O podróży...


Autor: kumcia
29 września 2010, 12:57

Spakowałam się, pojechałam na lotnisko i poleciałam za granice do swojego Mężczyzny na kilka dni. A jak :P trzeba się światowym robić :D 
Na początku się się stresowałam
, bo jak to bywa z tym "pierwszym razem" ;P


Podróż sama w sobie była jedną wielką nudą, bardziej przybrała formę oczekiwania. Całe dnie poświęcaliśmy na chodzeniu, zwiedzaniu, podziwianiu, ale to jest chyba oczywistością. Napisała bym,że nawet oczywistą oczywistością, gdyby takie sformułowanie istaniało, a bynajmniej było poprawne ;P;) Uroczo :P
Te chwile oczywiście można zaliczyć też do burzliwych, gdyż byłam w fazie przedokresowej i okresowej, Także zdarzyło mi się czasem foszka puścić, przyznaje się. Ale i tak na koniec usłyszałam od mojego Szczęscia, że były to "najpiękniej spędzone cztery dni-tam  " :)
Nie pamiętam kiedy ostatni raz tyle kilemetrów przedreptałam na raz :P
Także poznałam paru znajomych mojego Mężczyzny. Na początku byłam nastawiona anty... po pierwsze wynikało to z tego,że chciałam spędzać tylko z nim czas, tak sam na sam, a po drugie,że tak powiem nie chciało mi się "produkować", żeby było o czym rozmawiać. Ale zostałam zaskoczona pozytywnie, luźne, zabawne spotkanie, nic nie wymuszone, non stop rozmowa, miło.
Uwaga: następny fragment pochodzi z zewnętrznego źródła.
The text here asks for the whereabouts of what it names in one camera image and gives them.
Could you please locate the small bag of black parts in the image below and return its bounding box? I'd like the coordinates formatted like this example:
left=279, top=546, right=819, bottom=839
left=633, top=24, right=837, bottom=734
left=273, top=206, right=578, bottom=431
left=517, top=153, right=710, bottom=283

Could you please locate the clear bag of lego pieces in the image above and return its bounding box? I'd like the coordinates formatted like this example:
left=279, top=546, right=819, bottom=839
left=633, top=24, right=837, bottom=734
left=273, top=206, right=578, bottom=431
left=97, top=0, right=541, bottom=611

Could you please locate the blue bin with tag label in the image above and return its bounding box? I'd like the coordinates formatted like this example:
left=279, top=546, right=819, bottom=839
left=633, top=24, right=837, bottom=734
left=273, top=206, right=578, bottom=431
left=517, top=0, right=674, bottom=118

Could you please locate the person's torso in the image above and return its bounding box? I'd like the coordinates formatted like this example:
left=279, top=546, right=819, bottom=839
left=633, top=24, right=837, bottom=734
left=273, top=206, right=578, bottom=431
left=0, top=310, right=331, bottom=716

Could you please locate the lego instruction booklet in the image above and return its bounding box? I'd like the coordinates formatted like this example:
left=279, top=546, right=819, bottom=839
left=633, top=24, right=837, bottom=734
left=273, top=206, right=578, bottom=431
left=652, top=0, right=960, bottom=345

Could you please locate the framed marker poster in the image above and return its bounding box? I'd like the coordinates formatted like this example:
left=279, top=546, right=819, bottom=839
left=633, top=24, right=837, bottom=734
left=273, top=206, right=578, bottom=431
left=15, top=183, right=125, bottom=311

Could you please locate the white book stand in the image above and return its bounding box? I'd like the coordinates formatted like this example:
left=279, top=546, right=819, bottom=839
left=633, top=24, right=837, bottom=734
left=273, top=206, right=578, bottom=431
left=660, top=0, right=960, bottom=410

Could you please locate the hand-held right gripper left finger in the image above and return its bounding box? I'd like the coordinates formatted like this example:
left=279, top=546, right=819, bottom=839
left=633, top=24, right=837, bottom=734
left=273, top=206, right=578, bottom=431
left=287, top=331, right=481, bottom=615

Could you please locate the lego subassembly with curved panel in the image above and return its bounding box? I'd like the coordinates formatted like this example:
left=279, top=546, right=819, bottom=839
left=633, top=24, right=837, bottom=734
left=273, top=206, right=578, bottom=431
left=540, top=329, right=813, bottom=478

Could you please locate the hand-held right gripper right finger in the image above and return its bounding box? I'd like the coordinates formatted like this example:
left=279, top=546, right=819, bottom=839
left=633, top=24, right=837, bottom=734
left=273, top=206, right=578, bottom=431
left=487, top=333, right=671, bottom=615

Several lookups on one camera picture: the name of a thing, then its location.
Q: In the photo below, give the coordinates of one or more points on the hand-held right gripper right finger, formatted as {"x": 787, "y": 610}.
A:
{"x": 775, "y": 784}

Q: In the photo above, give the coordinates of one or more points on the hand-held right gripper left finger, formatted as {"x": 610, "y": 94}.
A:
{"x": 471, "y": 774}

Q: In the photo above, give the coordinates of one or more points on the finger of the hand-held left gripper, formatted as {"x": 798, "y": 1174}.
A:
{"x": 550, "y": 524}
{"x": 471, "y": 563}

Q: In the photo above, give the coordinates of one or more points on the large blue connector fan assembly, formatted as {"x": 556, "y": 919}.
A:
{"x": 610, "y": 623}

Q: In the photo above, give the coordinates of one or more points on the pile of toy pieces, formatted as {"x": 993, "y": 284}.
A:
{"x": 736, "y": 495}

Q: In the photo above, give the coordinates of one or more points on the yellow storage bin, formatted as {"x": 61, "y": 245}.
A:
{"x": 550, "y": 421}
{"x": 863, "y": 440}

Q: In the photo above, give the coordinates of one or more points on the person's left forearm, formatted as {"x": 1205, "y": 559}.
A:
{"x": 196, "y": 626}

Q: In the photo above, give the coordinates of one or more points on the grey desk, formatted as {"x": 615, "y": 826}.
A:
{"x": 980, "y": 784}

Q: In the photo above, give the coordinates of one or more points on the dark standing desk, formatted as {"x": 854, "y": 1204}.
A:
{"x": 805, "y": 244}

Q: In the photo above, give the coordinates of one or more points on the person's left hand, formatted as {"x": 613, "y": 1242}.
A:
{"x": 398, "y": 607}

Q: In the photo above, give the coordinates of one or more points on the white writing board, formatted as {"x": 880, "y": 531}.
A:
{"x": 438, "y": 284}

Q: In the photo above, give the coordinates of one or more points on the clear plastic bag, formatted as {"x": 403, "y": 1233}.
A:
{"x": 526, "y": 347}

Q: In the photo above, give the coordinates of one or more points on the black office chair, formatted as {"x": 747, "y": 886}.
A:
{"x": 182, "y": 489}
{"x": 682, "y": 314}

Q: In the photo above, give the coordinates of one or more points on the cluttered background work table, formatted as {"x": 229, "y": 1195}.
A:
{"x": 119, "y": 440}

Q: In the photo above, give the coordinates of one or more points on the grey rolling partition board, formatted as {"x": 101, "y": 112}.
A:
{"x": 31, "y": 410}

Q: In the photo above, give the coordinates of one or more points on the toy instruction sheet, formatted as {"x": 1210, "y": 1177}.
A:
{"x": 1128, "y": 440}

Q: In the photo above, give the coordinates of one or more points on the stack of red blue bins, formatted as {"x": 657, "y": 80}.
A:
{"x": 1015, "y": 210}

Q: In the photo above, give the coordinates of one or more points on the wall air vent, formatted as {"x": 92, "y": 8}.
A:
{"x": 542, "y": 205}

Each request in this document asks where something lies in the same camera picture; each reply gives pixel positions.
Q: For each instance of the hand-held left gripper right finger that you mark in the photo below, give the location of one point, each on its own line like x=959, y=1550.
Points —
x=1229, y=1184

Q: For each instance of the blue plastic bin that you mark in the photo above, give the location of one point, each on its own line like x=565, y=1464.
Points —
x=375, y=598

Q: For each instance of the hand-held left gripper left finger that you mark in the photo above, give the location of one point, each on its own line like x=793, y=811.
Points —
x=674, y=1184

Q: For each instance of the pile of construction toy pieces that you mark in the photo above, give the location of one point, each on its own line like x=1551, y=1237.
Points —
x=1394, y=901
Kiedy wyjeżdzałam chciało mi się płakać, pierwszy raz przy naszym rozstaniu-bynajmniej tak mi się wydaje, chciałam to sprytnie ukryć. Ale my tyle lat się znamy,że się nie dało.. mój Mężczyzna odrazu się zorientował. Tak cięzko było się rozstać...

I o kolejny rok starsza.heh.

04 października 2010
Kumcia ja tak trochę nie w temacie z Twoim Mężczyzną jestem ;/ czy to chodzi ciągle o dawnego A. ? czy to ktoś inny:)

04 października 2010
Najwazniejsze,ze wziaz jest Wam ciezko sie rozstac ;) buziaczki!
01 października 2010
Ależ Ty jesteś dzielna! Trzy lata rozłąki, mój Boże. Nie wiem, czy ja potrafiłabym poradzić sobie z uczuciem tęsknoty. Widywanie się tylko raz w miesiącu chyba by mi nie wystarczyło. Życzę Ci więc, żebyś jak najlepiej radziła sobie z tą sytuacją i przetrwała ten ciężki okres, a także żeby udało się Wam widywać częściej. Buziaki.
30 września 2010
Ojej, spóźnione, ale najszczersze życzenia - pogody ducha, wielu szczęśliwych chwil i przede wszystkim zdrowia, poczucia bezpieczeństwa i bycia kochaną :). Biedna, długo będziecie jeszcze rozdzieleni z ukochanym?
cici
30 września 2010
a w jakim kraju byłaś?
i spoznione najlepsze zyczenia :)
29 września 2010
Wszystkiego naj z okazji zestarzenia się!!! :*:*:*

Jakoś wzruszyła mnie ta notka. Była taka... inna niż wszystkie.